Work request:
Please copy, with no word changed, only the run of lines that opens with the line containing "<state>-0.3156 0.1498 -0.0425" and closes with the last line below.

Dataset content:
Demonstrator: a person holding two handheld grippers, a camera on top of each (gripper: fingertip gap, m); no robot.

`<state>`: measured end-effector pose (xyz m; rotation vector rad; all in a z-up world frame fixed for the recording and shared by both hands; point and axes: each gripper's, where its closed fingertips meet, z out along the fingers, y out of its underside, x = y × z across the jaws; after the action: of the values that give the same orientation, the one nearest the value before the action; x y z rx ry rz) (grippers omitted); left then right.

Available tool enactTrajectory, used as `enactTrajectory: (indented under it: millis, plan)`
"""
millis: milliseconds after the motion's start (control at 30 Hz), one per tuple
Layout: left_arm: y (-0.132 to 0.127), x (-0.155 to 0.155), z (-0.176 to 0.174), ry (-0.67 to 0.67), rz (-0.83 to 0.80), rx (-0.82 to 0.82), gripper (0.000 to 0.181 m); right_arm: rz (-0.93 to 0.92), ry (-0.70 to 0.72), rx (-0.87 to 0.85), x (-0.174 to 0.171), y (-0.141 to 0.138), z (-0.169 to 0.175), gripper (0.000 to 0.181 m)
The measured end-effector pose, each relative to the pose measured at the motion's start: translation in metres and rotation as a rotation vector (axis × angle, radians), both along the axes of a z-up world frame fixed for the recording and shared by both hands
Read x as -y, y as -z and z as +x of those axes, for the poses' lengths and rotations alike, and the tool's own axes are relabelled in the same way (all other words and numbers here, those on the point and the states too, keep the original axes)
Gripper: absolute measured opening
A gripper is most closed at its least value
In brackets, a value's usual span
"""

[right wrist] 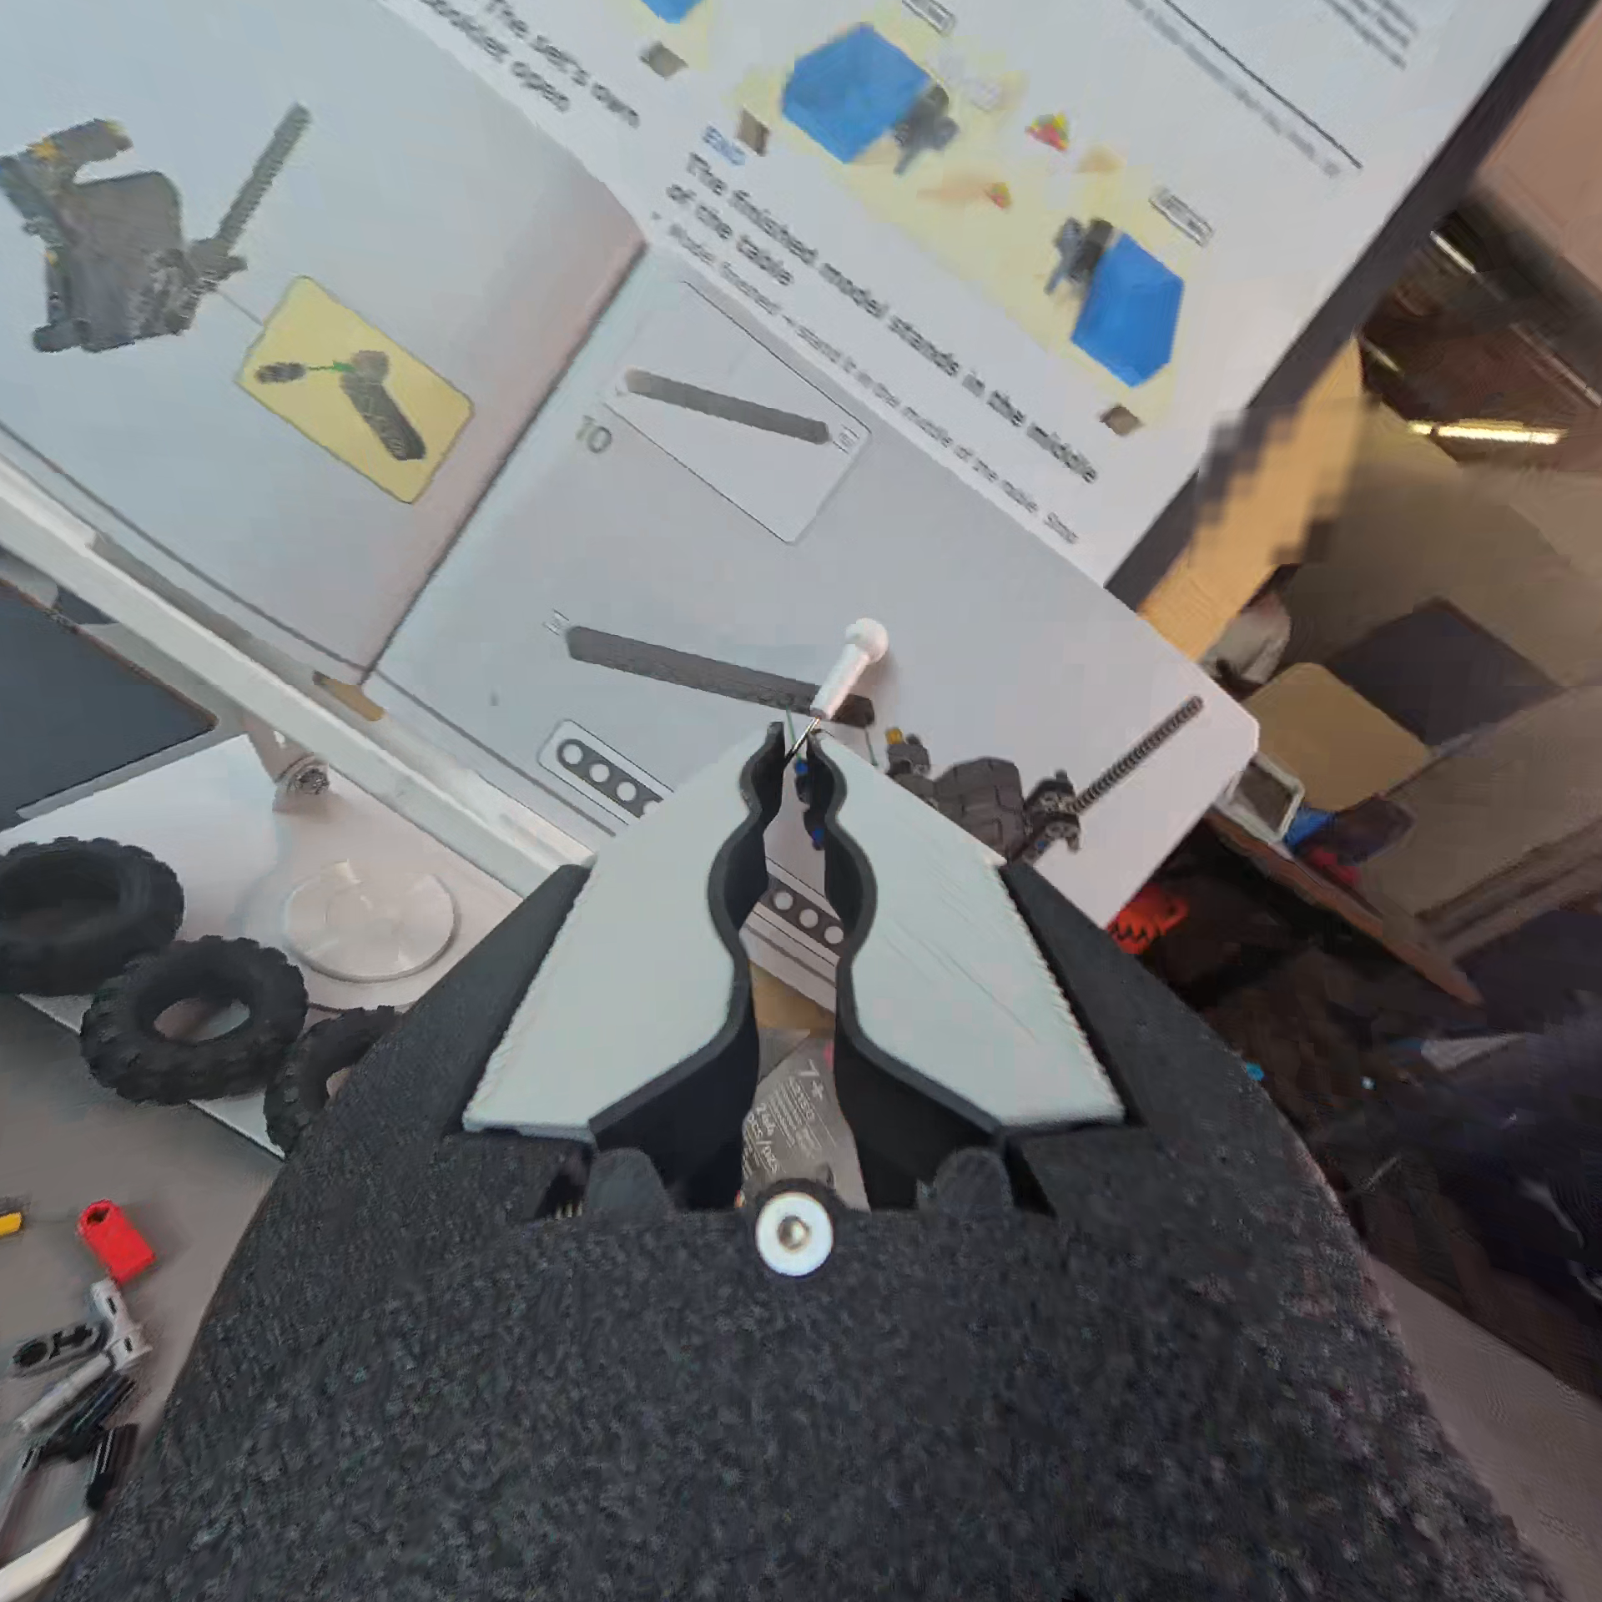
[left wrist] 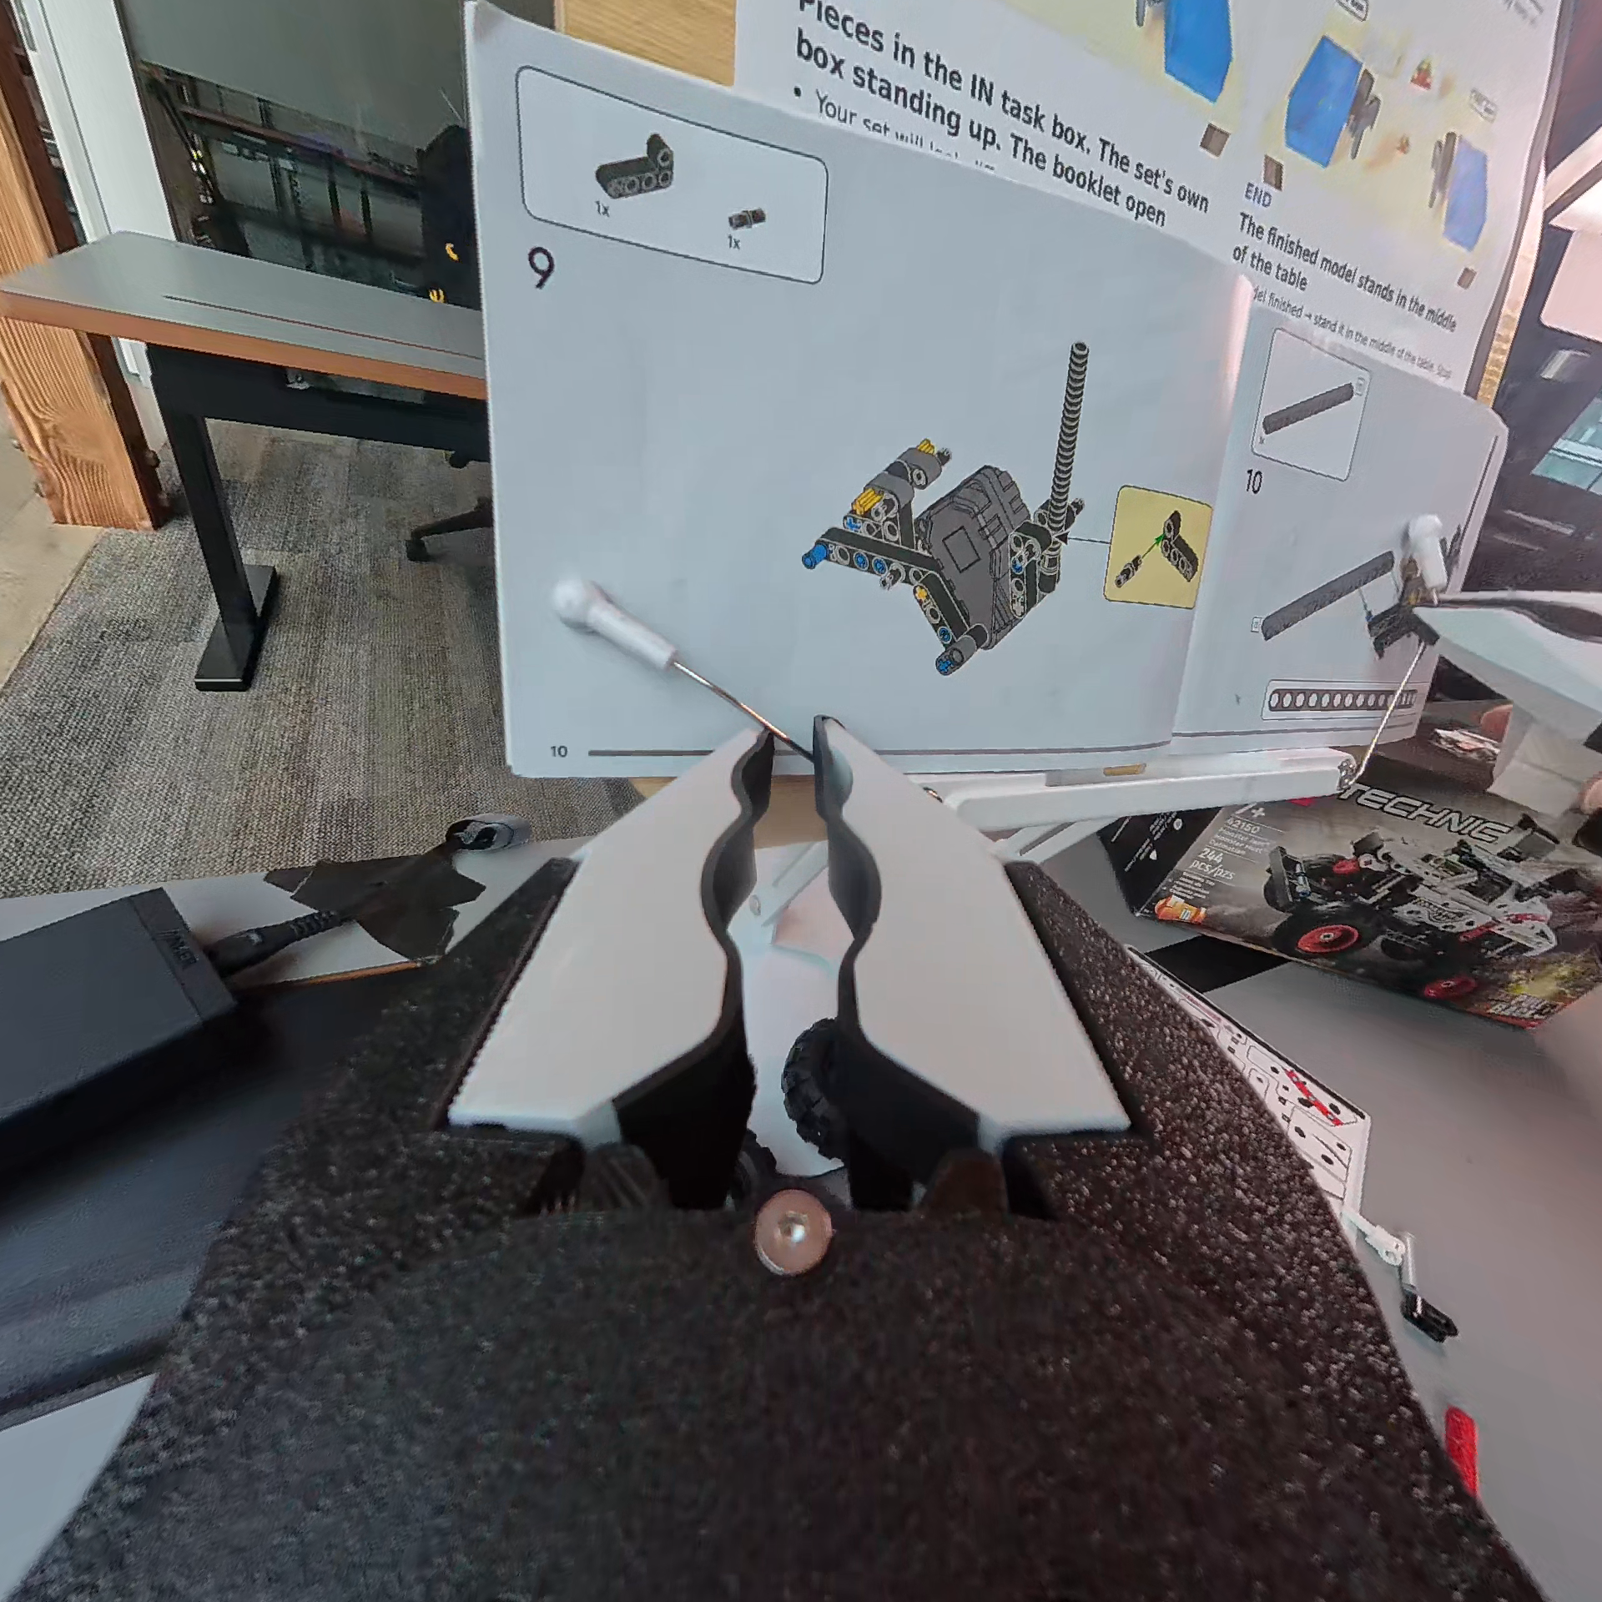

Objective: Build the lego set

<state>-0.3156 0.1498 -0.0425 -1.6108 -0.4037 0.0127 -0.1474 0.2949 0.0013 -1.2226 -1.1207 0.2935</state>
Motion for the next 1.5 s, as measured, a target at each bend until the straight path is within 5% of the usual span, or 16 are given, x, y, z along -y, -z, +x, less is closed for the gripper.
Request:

Result below:
<state>-0.3156 0.1498 -0.0425 -1.6108 -0.4037 0.0127 -0.1474 0.2949 0.0013 -1.2226 -1.1207 0.2935</state>
Motion for the next 1.5 s, as measured, a target at each bend until the straight path is within 5% of the usual span, or 16 are given, x, y, z along -y, -z, +x, less is closed for the gripper.
Request:

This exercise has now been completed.